Problem requirements:
Find the line containing "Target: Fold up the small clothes" in the material below, then please transcribe it and each line after it exactly, without the pictures.

Collected data:

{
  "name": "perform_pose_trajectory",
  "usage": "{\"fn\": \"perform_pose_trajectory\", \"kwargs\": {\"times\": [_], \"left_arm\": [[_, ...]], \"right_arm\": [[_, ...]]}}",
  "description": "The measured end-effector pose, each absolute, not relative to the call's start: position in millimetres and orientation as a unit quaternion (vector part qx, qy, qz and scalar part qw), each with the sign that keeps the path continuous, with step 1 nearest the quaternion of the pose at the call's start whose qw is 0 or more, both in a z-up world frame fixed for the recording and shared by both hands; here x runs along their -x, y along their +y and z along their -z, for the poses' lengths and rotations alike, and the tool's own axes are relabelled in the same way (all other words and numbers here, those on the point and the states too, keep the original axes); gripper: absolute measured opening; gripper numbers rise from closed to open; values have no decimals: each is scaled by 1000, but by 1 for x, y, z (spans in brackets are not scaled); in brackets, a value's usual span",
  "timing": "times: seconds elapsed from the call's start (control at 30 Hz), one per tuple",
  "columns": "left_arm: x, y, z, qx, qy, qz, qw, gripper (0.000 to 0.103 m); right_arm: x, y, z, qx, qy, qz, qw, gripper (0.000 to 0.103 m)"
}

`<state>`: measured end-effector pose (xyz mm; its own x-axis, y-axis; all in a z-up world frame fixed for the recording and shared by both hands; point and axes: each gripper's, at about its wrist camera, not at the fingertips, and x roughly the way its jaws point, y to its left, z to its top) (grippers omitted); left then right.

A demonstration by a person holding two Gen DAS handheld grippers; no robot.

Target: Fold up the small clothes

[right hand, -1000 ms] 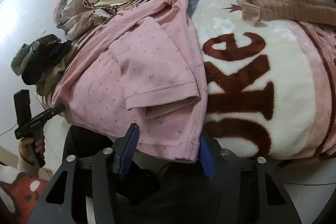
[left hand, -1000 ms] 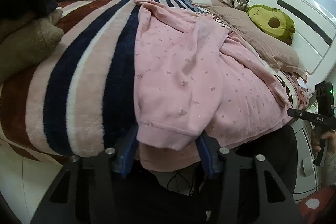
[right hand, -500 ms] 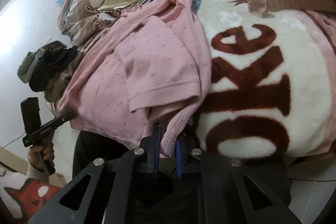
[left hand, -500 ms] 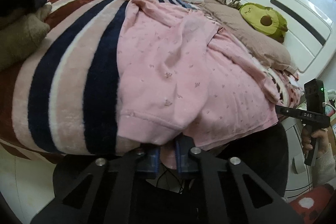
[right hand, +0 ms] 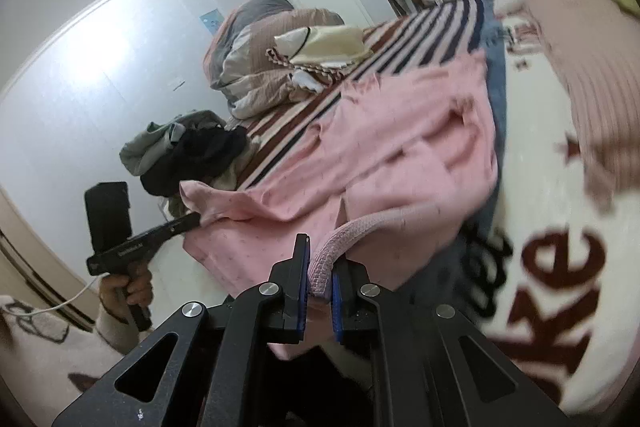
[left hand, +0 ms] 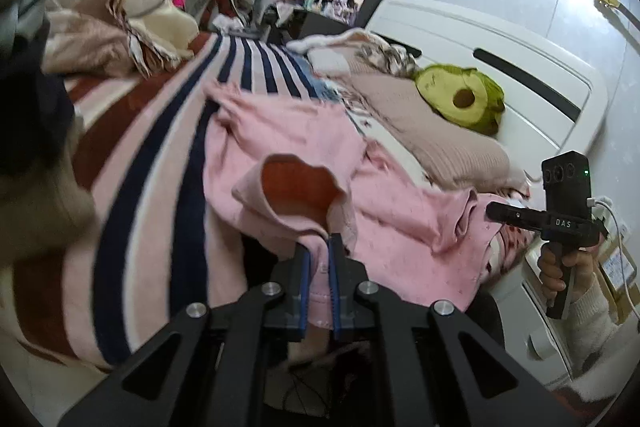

Task response:
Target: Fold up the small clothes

[right hand, -1000 ms] 
[left hand, -1000 ms] 
[right hand, -500 ms] 
[left hand, -500 ms] 
[right hand, +0 ms] 
[left hand, +0 ms] 

The exercise requires nothing more than what has been given.